▸ TRY IT
Give back exactly the lines from the start of the entries below to the line holding "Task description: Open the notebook", that line included, and leave every picture out.

+ + + + +

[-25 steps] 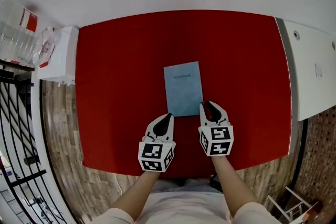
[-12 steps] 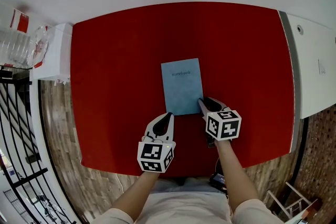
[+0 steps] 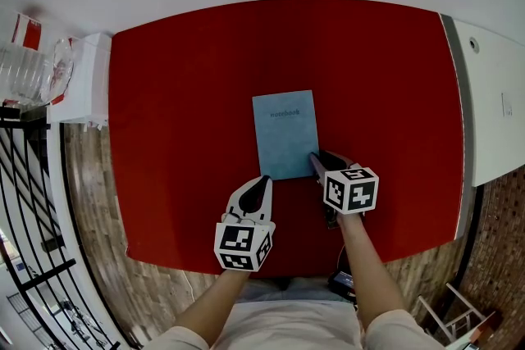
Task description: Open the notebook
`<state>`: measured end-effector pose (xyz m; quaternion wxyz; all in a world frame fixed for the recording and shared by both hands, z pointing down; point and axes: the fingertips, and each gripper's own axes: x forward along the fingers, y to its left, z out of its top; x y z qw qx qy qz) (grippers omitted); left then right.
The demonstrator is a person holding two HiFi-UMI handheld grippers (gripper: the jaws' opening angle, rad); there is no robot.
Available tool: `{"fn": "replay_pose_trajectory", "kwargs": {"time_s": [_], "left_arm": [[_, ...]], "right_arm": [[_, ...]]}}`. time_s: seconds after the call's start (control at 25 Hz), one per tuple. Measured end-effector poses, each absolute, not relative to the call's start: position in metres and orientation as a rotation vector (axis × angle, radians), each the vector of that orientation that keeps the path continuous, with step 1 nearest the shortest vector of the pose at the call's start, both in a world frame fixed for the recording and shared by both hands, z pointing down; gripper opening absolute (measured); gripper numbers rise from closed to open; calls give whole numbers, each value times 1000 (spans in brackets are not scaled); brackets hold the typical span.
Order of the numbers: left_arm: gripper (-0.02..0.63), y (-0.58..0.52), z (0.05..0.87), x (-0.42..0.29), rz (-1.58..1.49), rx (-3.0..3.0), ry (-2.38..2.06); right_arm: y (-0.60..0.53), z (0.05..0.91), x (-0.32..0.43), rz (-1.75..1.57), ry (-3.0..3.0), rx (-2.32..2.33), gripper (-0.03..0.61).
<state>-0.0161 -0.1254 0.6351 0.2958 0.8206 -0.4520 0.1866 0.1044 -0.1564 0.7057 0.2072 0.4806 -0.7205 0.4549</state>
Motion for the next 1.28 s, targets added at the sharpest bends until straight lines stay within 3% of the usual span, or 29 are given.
{"fn": "replay_pose_trajectory", "kwargs": {"time_s": [0.52, 1.28], "left_arm": [[6, -122, 643, -9, 505, 2168, -1209], [7, -113, 648, -17, 509, 2136, -1240]], "right_arm": [[-158, 707, 106, 1532, -2033, 1141, 41], [-159, 702, 109, 1496, -2066, 1173, 10]]}}
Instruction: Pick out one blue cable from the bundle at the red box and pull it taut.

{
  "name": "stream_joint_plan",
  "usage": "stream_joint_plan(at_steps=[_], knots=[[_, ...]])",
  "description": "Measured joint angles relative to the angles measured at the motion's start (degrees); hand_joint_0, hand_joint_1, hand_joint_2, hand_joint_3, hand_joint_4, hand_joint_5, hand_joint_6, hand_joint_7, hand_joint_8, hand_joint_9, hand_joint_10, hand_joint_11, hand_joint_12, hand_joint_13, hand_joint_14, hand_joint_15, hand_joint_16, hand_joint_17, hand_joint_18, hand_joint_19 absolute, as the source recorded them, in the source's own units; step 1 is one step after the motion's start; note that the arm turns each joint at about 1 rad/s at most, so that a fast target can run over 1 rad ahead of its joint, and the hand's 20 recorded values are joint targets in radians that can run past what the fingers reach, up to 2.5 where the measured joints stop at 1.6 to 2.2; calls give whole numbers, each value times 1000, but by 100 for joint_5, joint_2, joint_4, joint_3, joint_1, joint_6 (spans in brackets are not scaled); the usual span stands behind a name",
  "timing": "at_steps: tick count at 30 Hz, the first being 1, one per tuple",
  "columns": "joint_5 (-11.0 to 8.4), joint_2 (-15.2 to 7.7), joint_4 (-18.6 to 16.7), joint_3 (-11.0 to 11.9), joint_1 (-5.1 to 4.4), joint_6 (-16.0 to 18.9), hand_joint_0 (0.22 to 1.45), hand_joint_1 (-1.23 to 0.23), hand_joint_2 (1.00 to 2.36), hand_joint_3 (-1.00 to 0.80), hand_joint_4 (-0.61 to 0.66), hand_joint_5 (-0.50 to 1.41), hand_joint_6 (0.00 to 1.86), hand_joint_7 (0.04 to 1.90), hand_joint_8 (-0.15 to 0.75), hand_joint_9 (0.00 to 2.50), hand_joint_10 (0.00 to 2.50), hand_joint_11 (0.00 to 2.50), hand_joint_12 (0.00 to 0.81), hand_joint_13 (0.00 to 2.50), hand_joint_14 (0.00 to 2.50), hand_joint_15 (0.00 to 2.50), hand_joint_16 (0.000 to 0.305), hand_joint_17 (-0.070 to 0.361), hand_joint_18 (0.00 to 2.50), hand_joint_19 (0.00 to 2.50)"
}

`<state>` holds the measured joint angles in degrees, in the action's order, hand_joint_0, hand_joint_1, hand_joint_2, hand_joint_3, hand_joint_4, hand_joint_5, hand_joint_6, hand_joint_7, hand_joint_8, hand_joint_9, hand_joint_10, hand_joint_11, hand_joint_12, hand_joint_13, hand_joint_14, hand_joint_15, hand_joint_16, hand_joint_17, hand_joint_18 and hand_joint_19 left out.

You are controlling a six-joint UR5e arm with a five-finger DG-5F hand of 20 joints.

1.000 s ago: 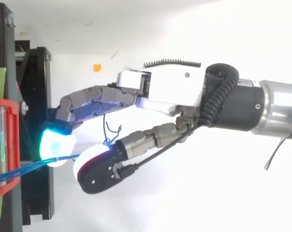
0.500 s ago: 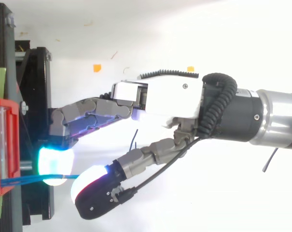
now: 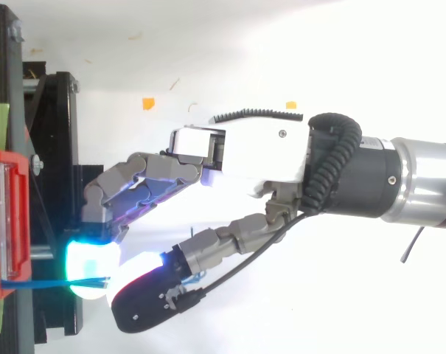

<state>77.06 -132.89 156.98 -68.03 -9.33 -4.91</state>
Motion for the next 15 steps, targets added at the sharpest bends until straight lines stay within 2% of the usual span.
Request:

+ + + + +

▸ RESPONSE TO THIS EXERCISE
[-25 steps] 
[-12 steps] 
[+0 steps] 
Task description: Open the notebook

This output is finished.